The Directors believe it would not be in the Shareholders' best
interests to incur the significant additional expense that would be
required to implement a fully pre-emptive offer of Ordinary Shares
to Shareholders. The Directors have therefore concluded that
seeking general authority from Shareholders to issue the New
Ordinary Shares other than on a pre-emptive basis is the most
flexible and cost effective method available to the Company.
Resolutions relating to general authority to allot Ordinary
Shares and waiver of pre-emption rights (Resolutions 3, 4 and
5)
Resolution 3 will, if passed, renew the Company's general
authority to allot equity securities up to an aggregate nominal
amount of GBP326,676.00 representing approximately 33 per cent of
the Company's issued ordinary share capital, but reflecting the
increased number of Ordinary Shares comprised in the Enlarged Share
Capital, without first offering them to existing Shareholders on a
pre-emptive basis.
Resolutions 4 and 5 will, if passed, renew the Company's general
authorities on a non-pre-emptive basis at (i) 5 per cent. of the
Company's issued ordinary share capital, but reflecting the
increased number of Ordinary Shares comprised in the Enlarged Share
Capital, and (ii) an additional 5 per cent. of the Company's issued
ordinary share capital, but reflecting the increased number of
Ordinary Shares comprised in the Enlarged Share Capital.
The authority sought under these Resolutions will expire at the
earlier of the conclusion of the annual general meeting of the
Company in 2018 and 30 September 2018.
IMPORTANT NOTICE
The information contained in this announcement is for
information purposes only and does not purport to be full or
complete. No reliance may be placed for any purpose on the
information contained in this announcement or its accuracy,
fairness or completeness.
This announcement does not constitute an offer to sell, or the
solicitation of an offer to acquire or subscribe for, Ordinary
Shares in any jurisdiction.
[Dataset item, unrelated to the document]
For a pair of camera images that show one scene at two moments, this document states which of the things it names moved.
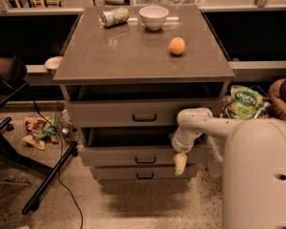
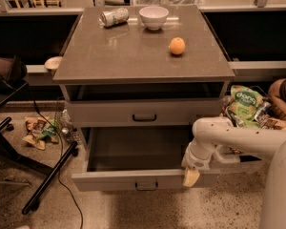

The offer and sale of Ordinary Shares
has not been and will not be registered under the applicable
securities laws of Canada, Australia, Japan, New Zealand or the
Republic of South Africa. Subject to certain exemptions, the Shares
may not be offered to or sold within Canada, Australia, Japan, New
Zealand or the Republic of South Africa or to any national,
resident or citizen of Canada, Australia, Japan, New Zealand or the
Republic of South Africa.
The Ordinary Shares have not been, and will not be, registered
under the Securities Act, or the securities laws of any other
jurisdiction of the United States. The Ordinary Shares may not be
offered or sold, directly or indirectly, in or into the United
States (except pursuant to an exemption from, or a transaction not
subject to, the registration requirements of the Securities Act).
No public offering of the Ordinary Shares is being made in the
United States. The Ordinary Shares are being offered and sold only
outside the United States in "offshore transactions" within the
meaning of, and in reliance on, Regulation S under the Securities
Act.
The Ordinary Shares have not been approved or disapproved by the
United States Securities and Exchange Commission, any state
securities commission in the United States or any other regulatory
authority in the United States, nor have any of the foregoing
authorities passed on or endorsed the merits of the Placing or the
accuracy or adequacy of the information contained in this
announcement. Any representation to the contrary is a criminal
offence in the United States.
The securities referred to herein have not been registered under
the applicable securities laws of Australia, Canada, Japan or the
Republic of South Africa and, subject to certain exceptions, may
not be offered or sold within Australia, Canada, Japan or the
Republic of South Africa or to any national, resident or citizen of
Australia, Canada, Japan or the Republic of South Africa.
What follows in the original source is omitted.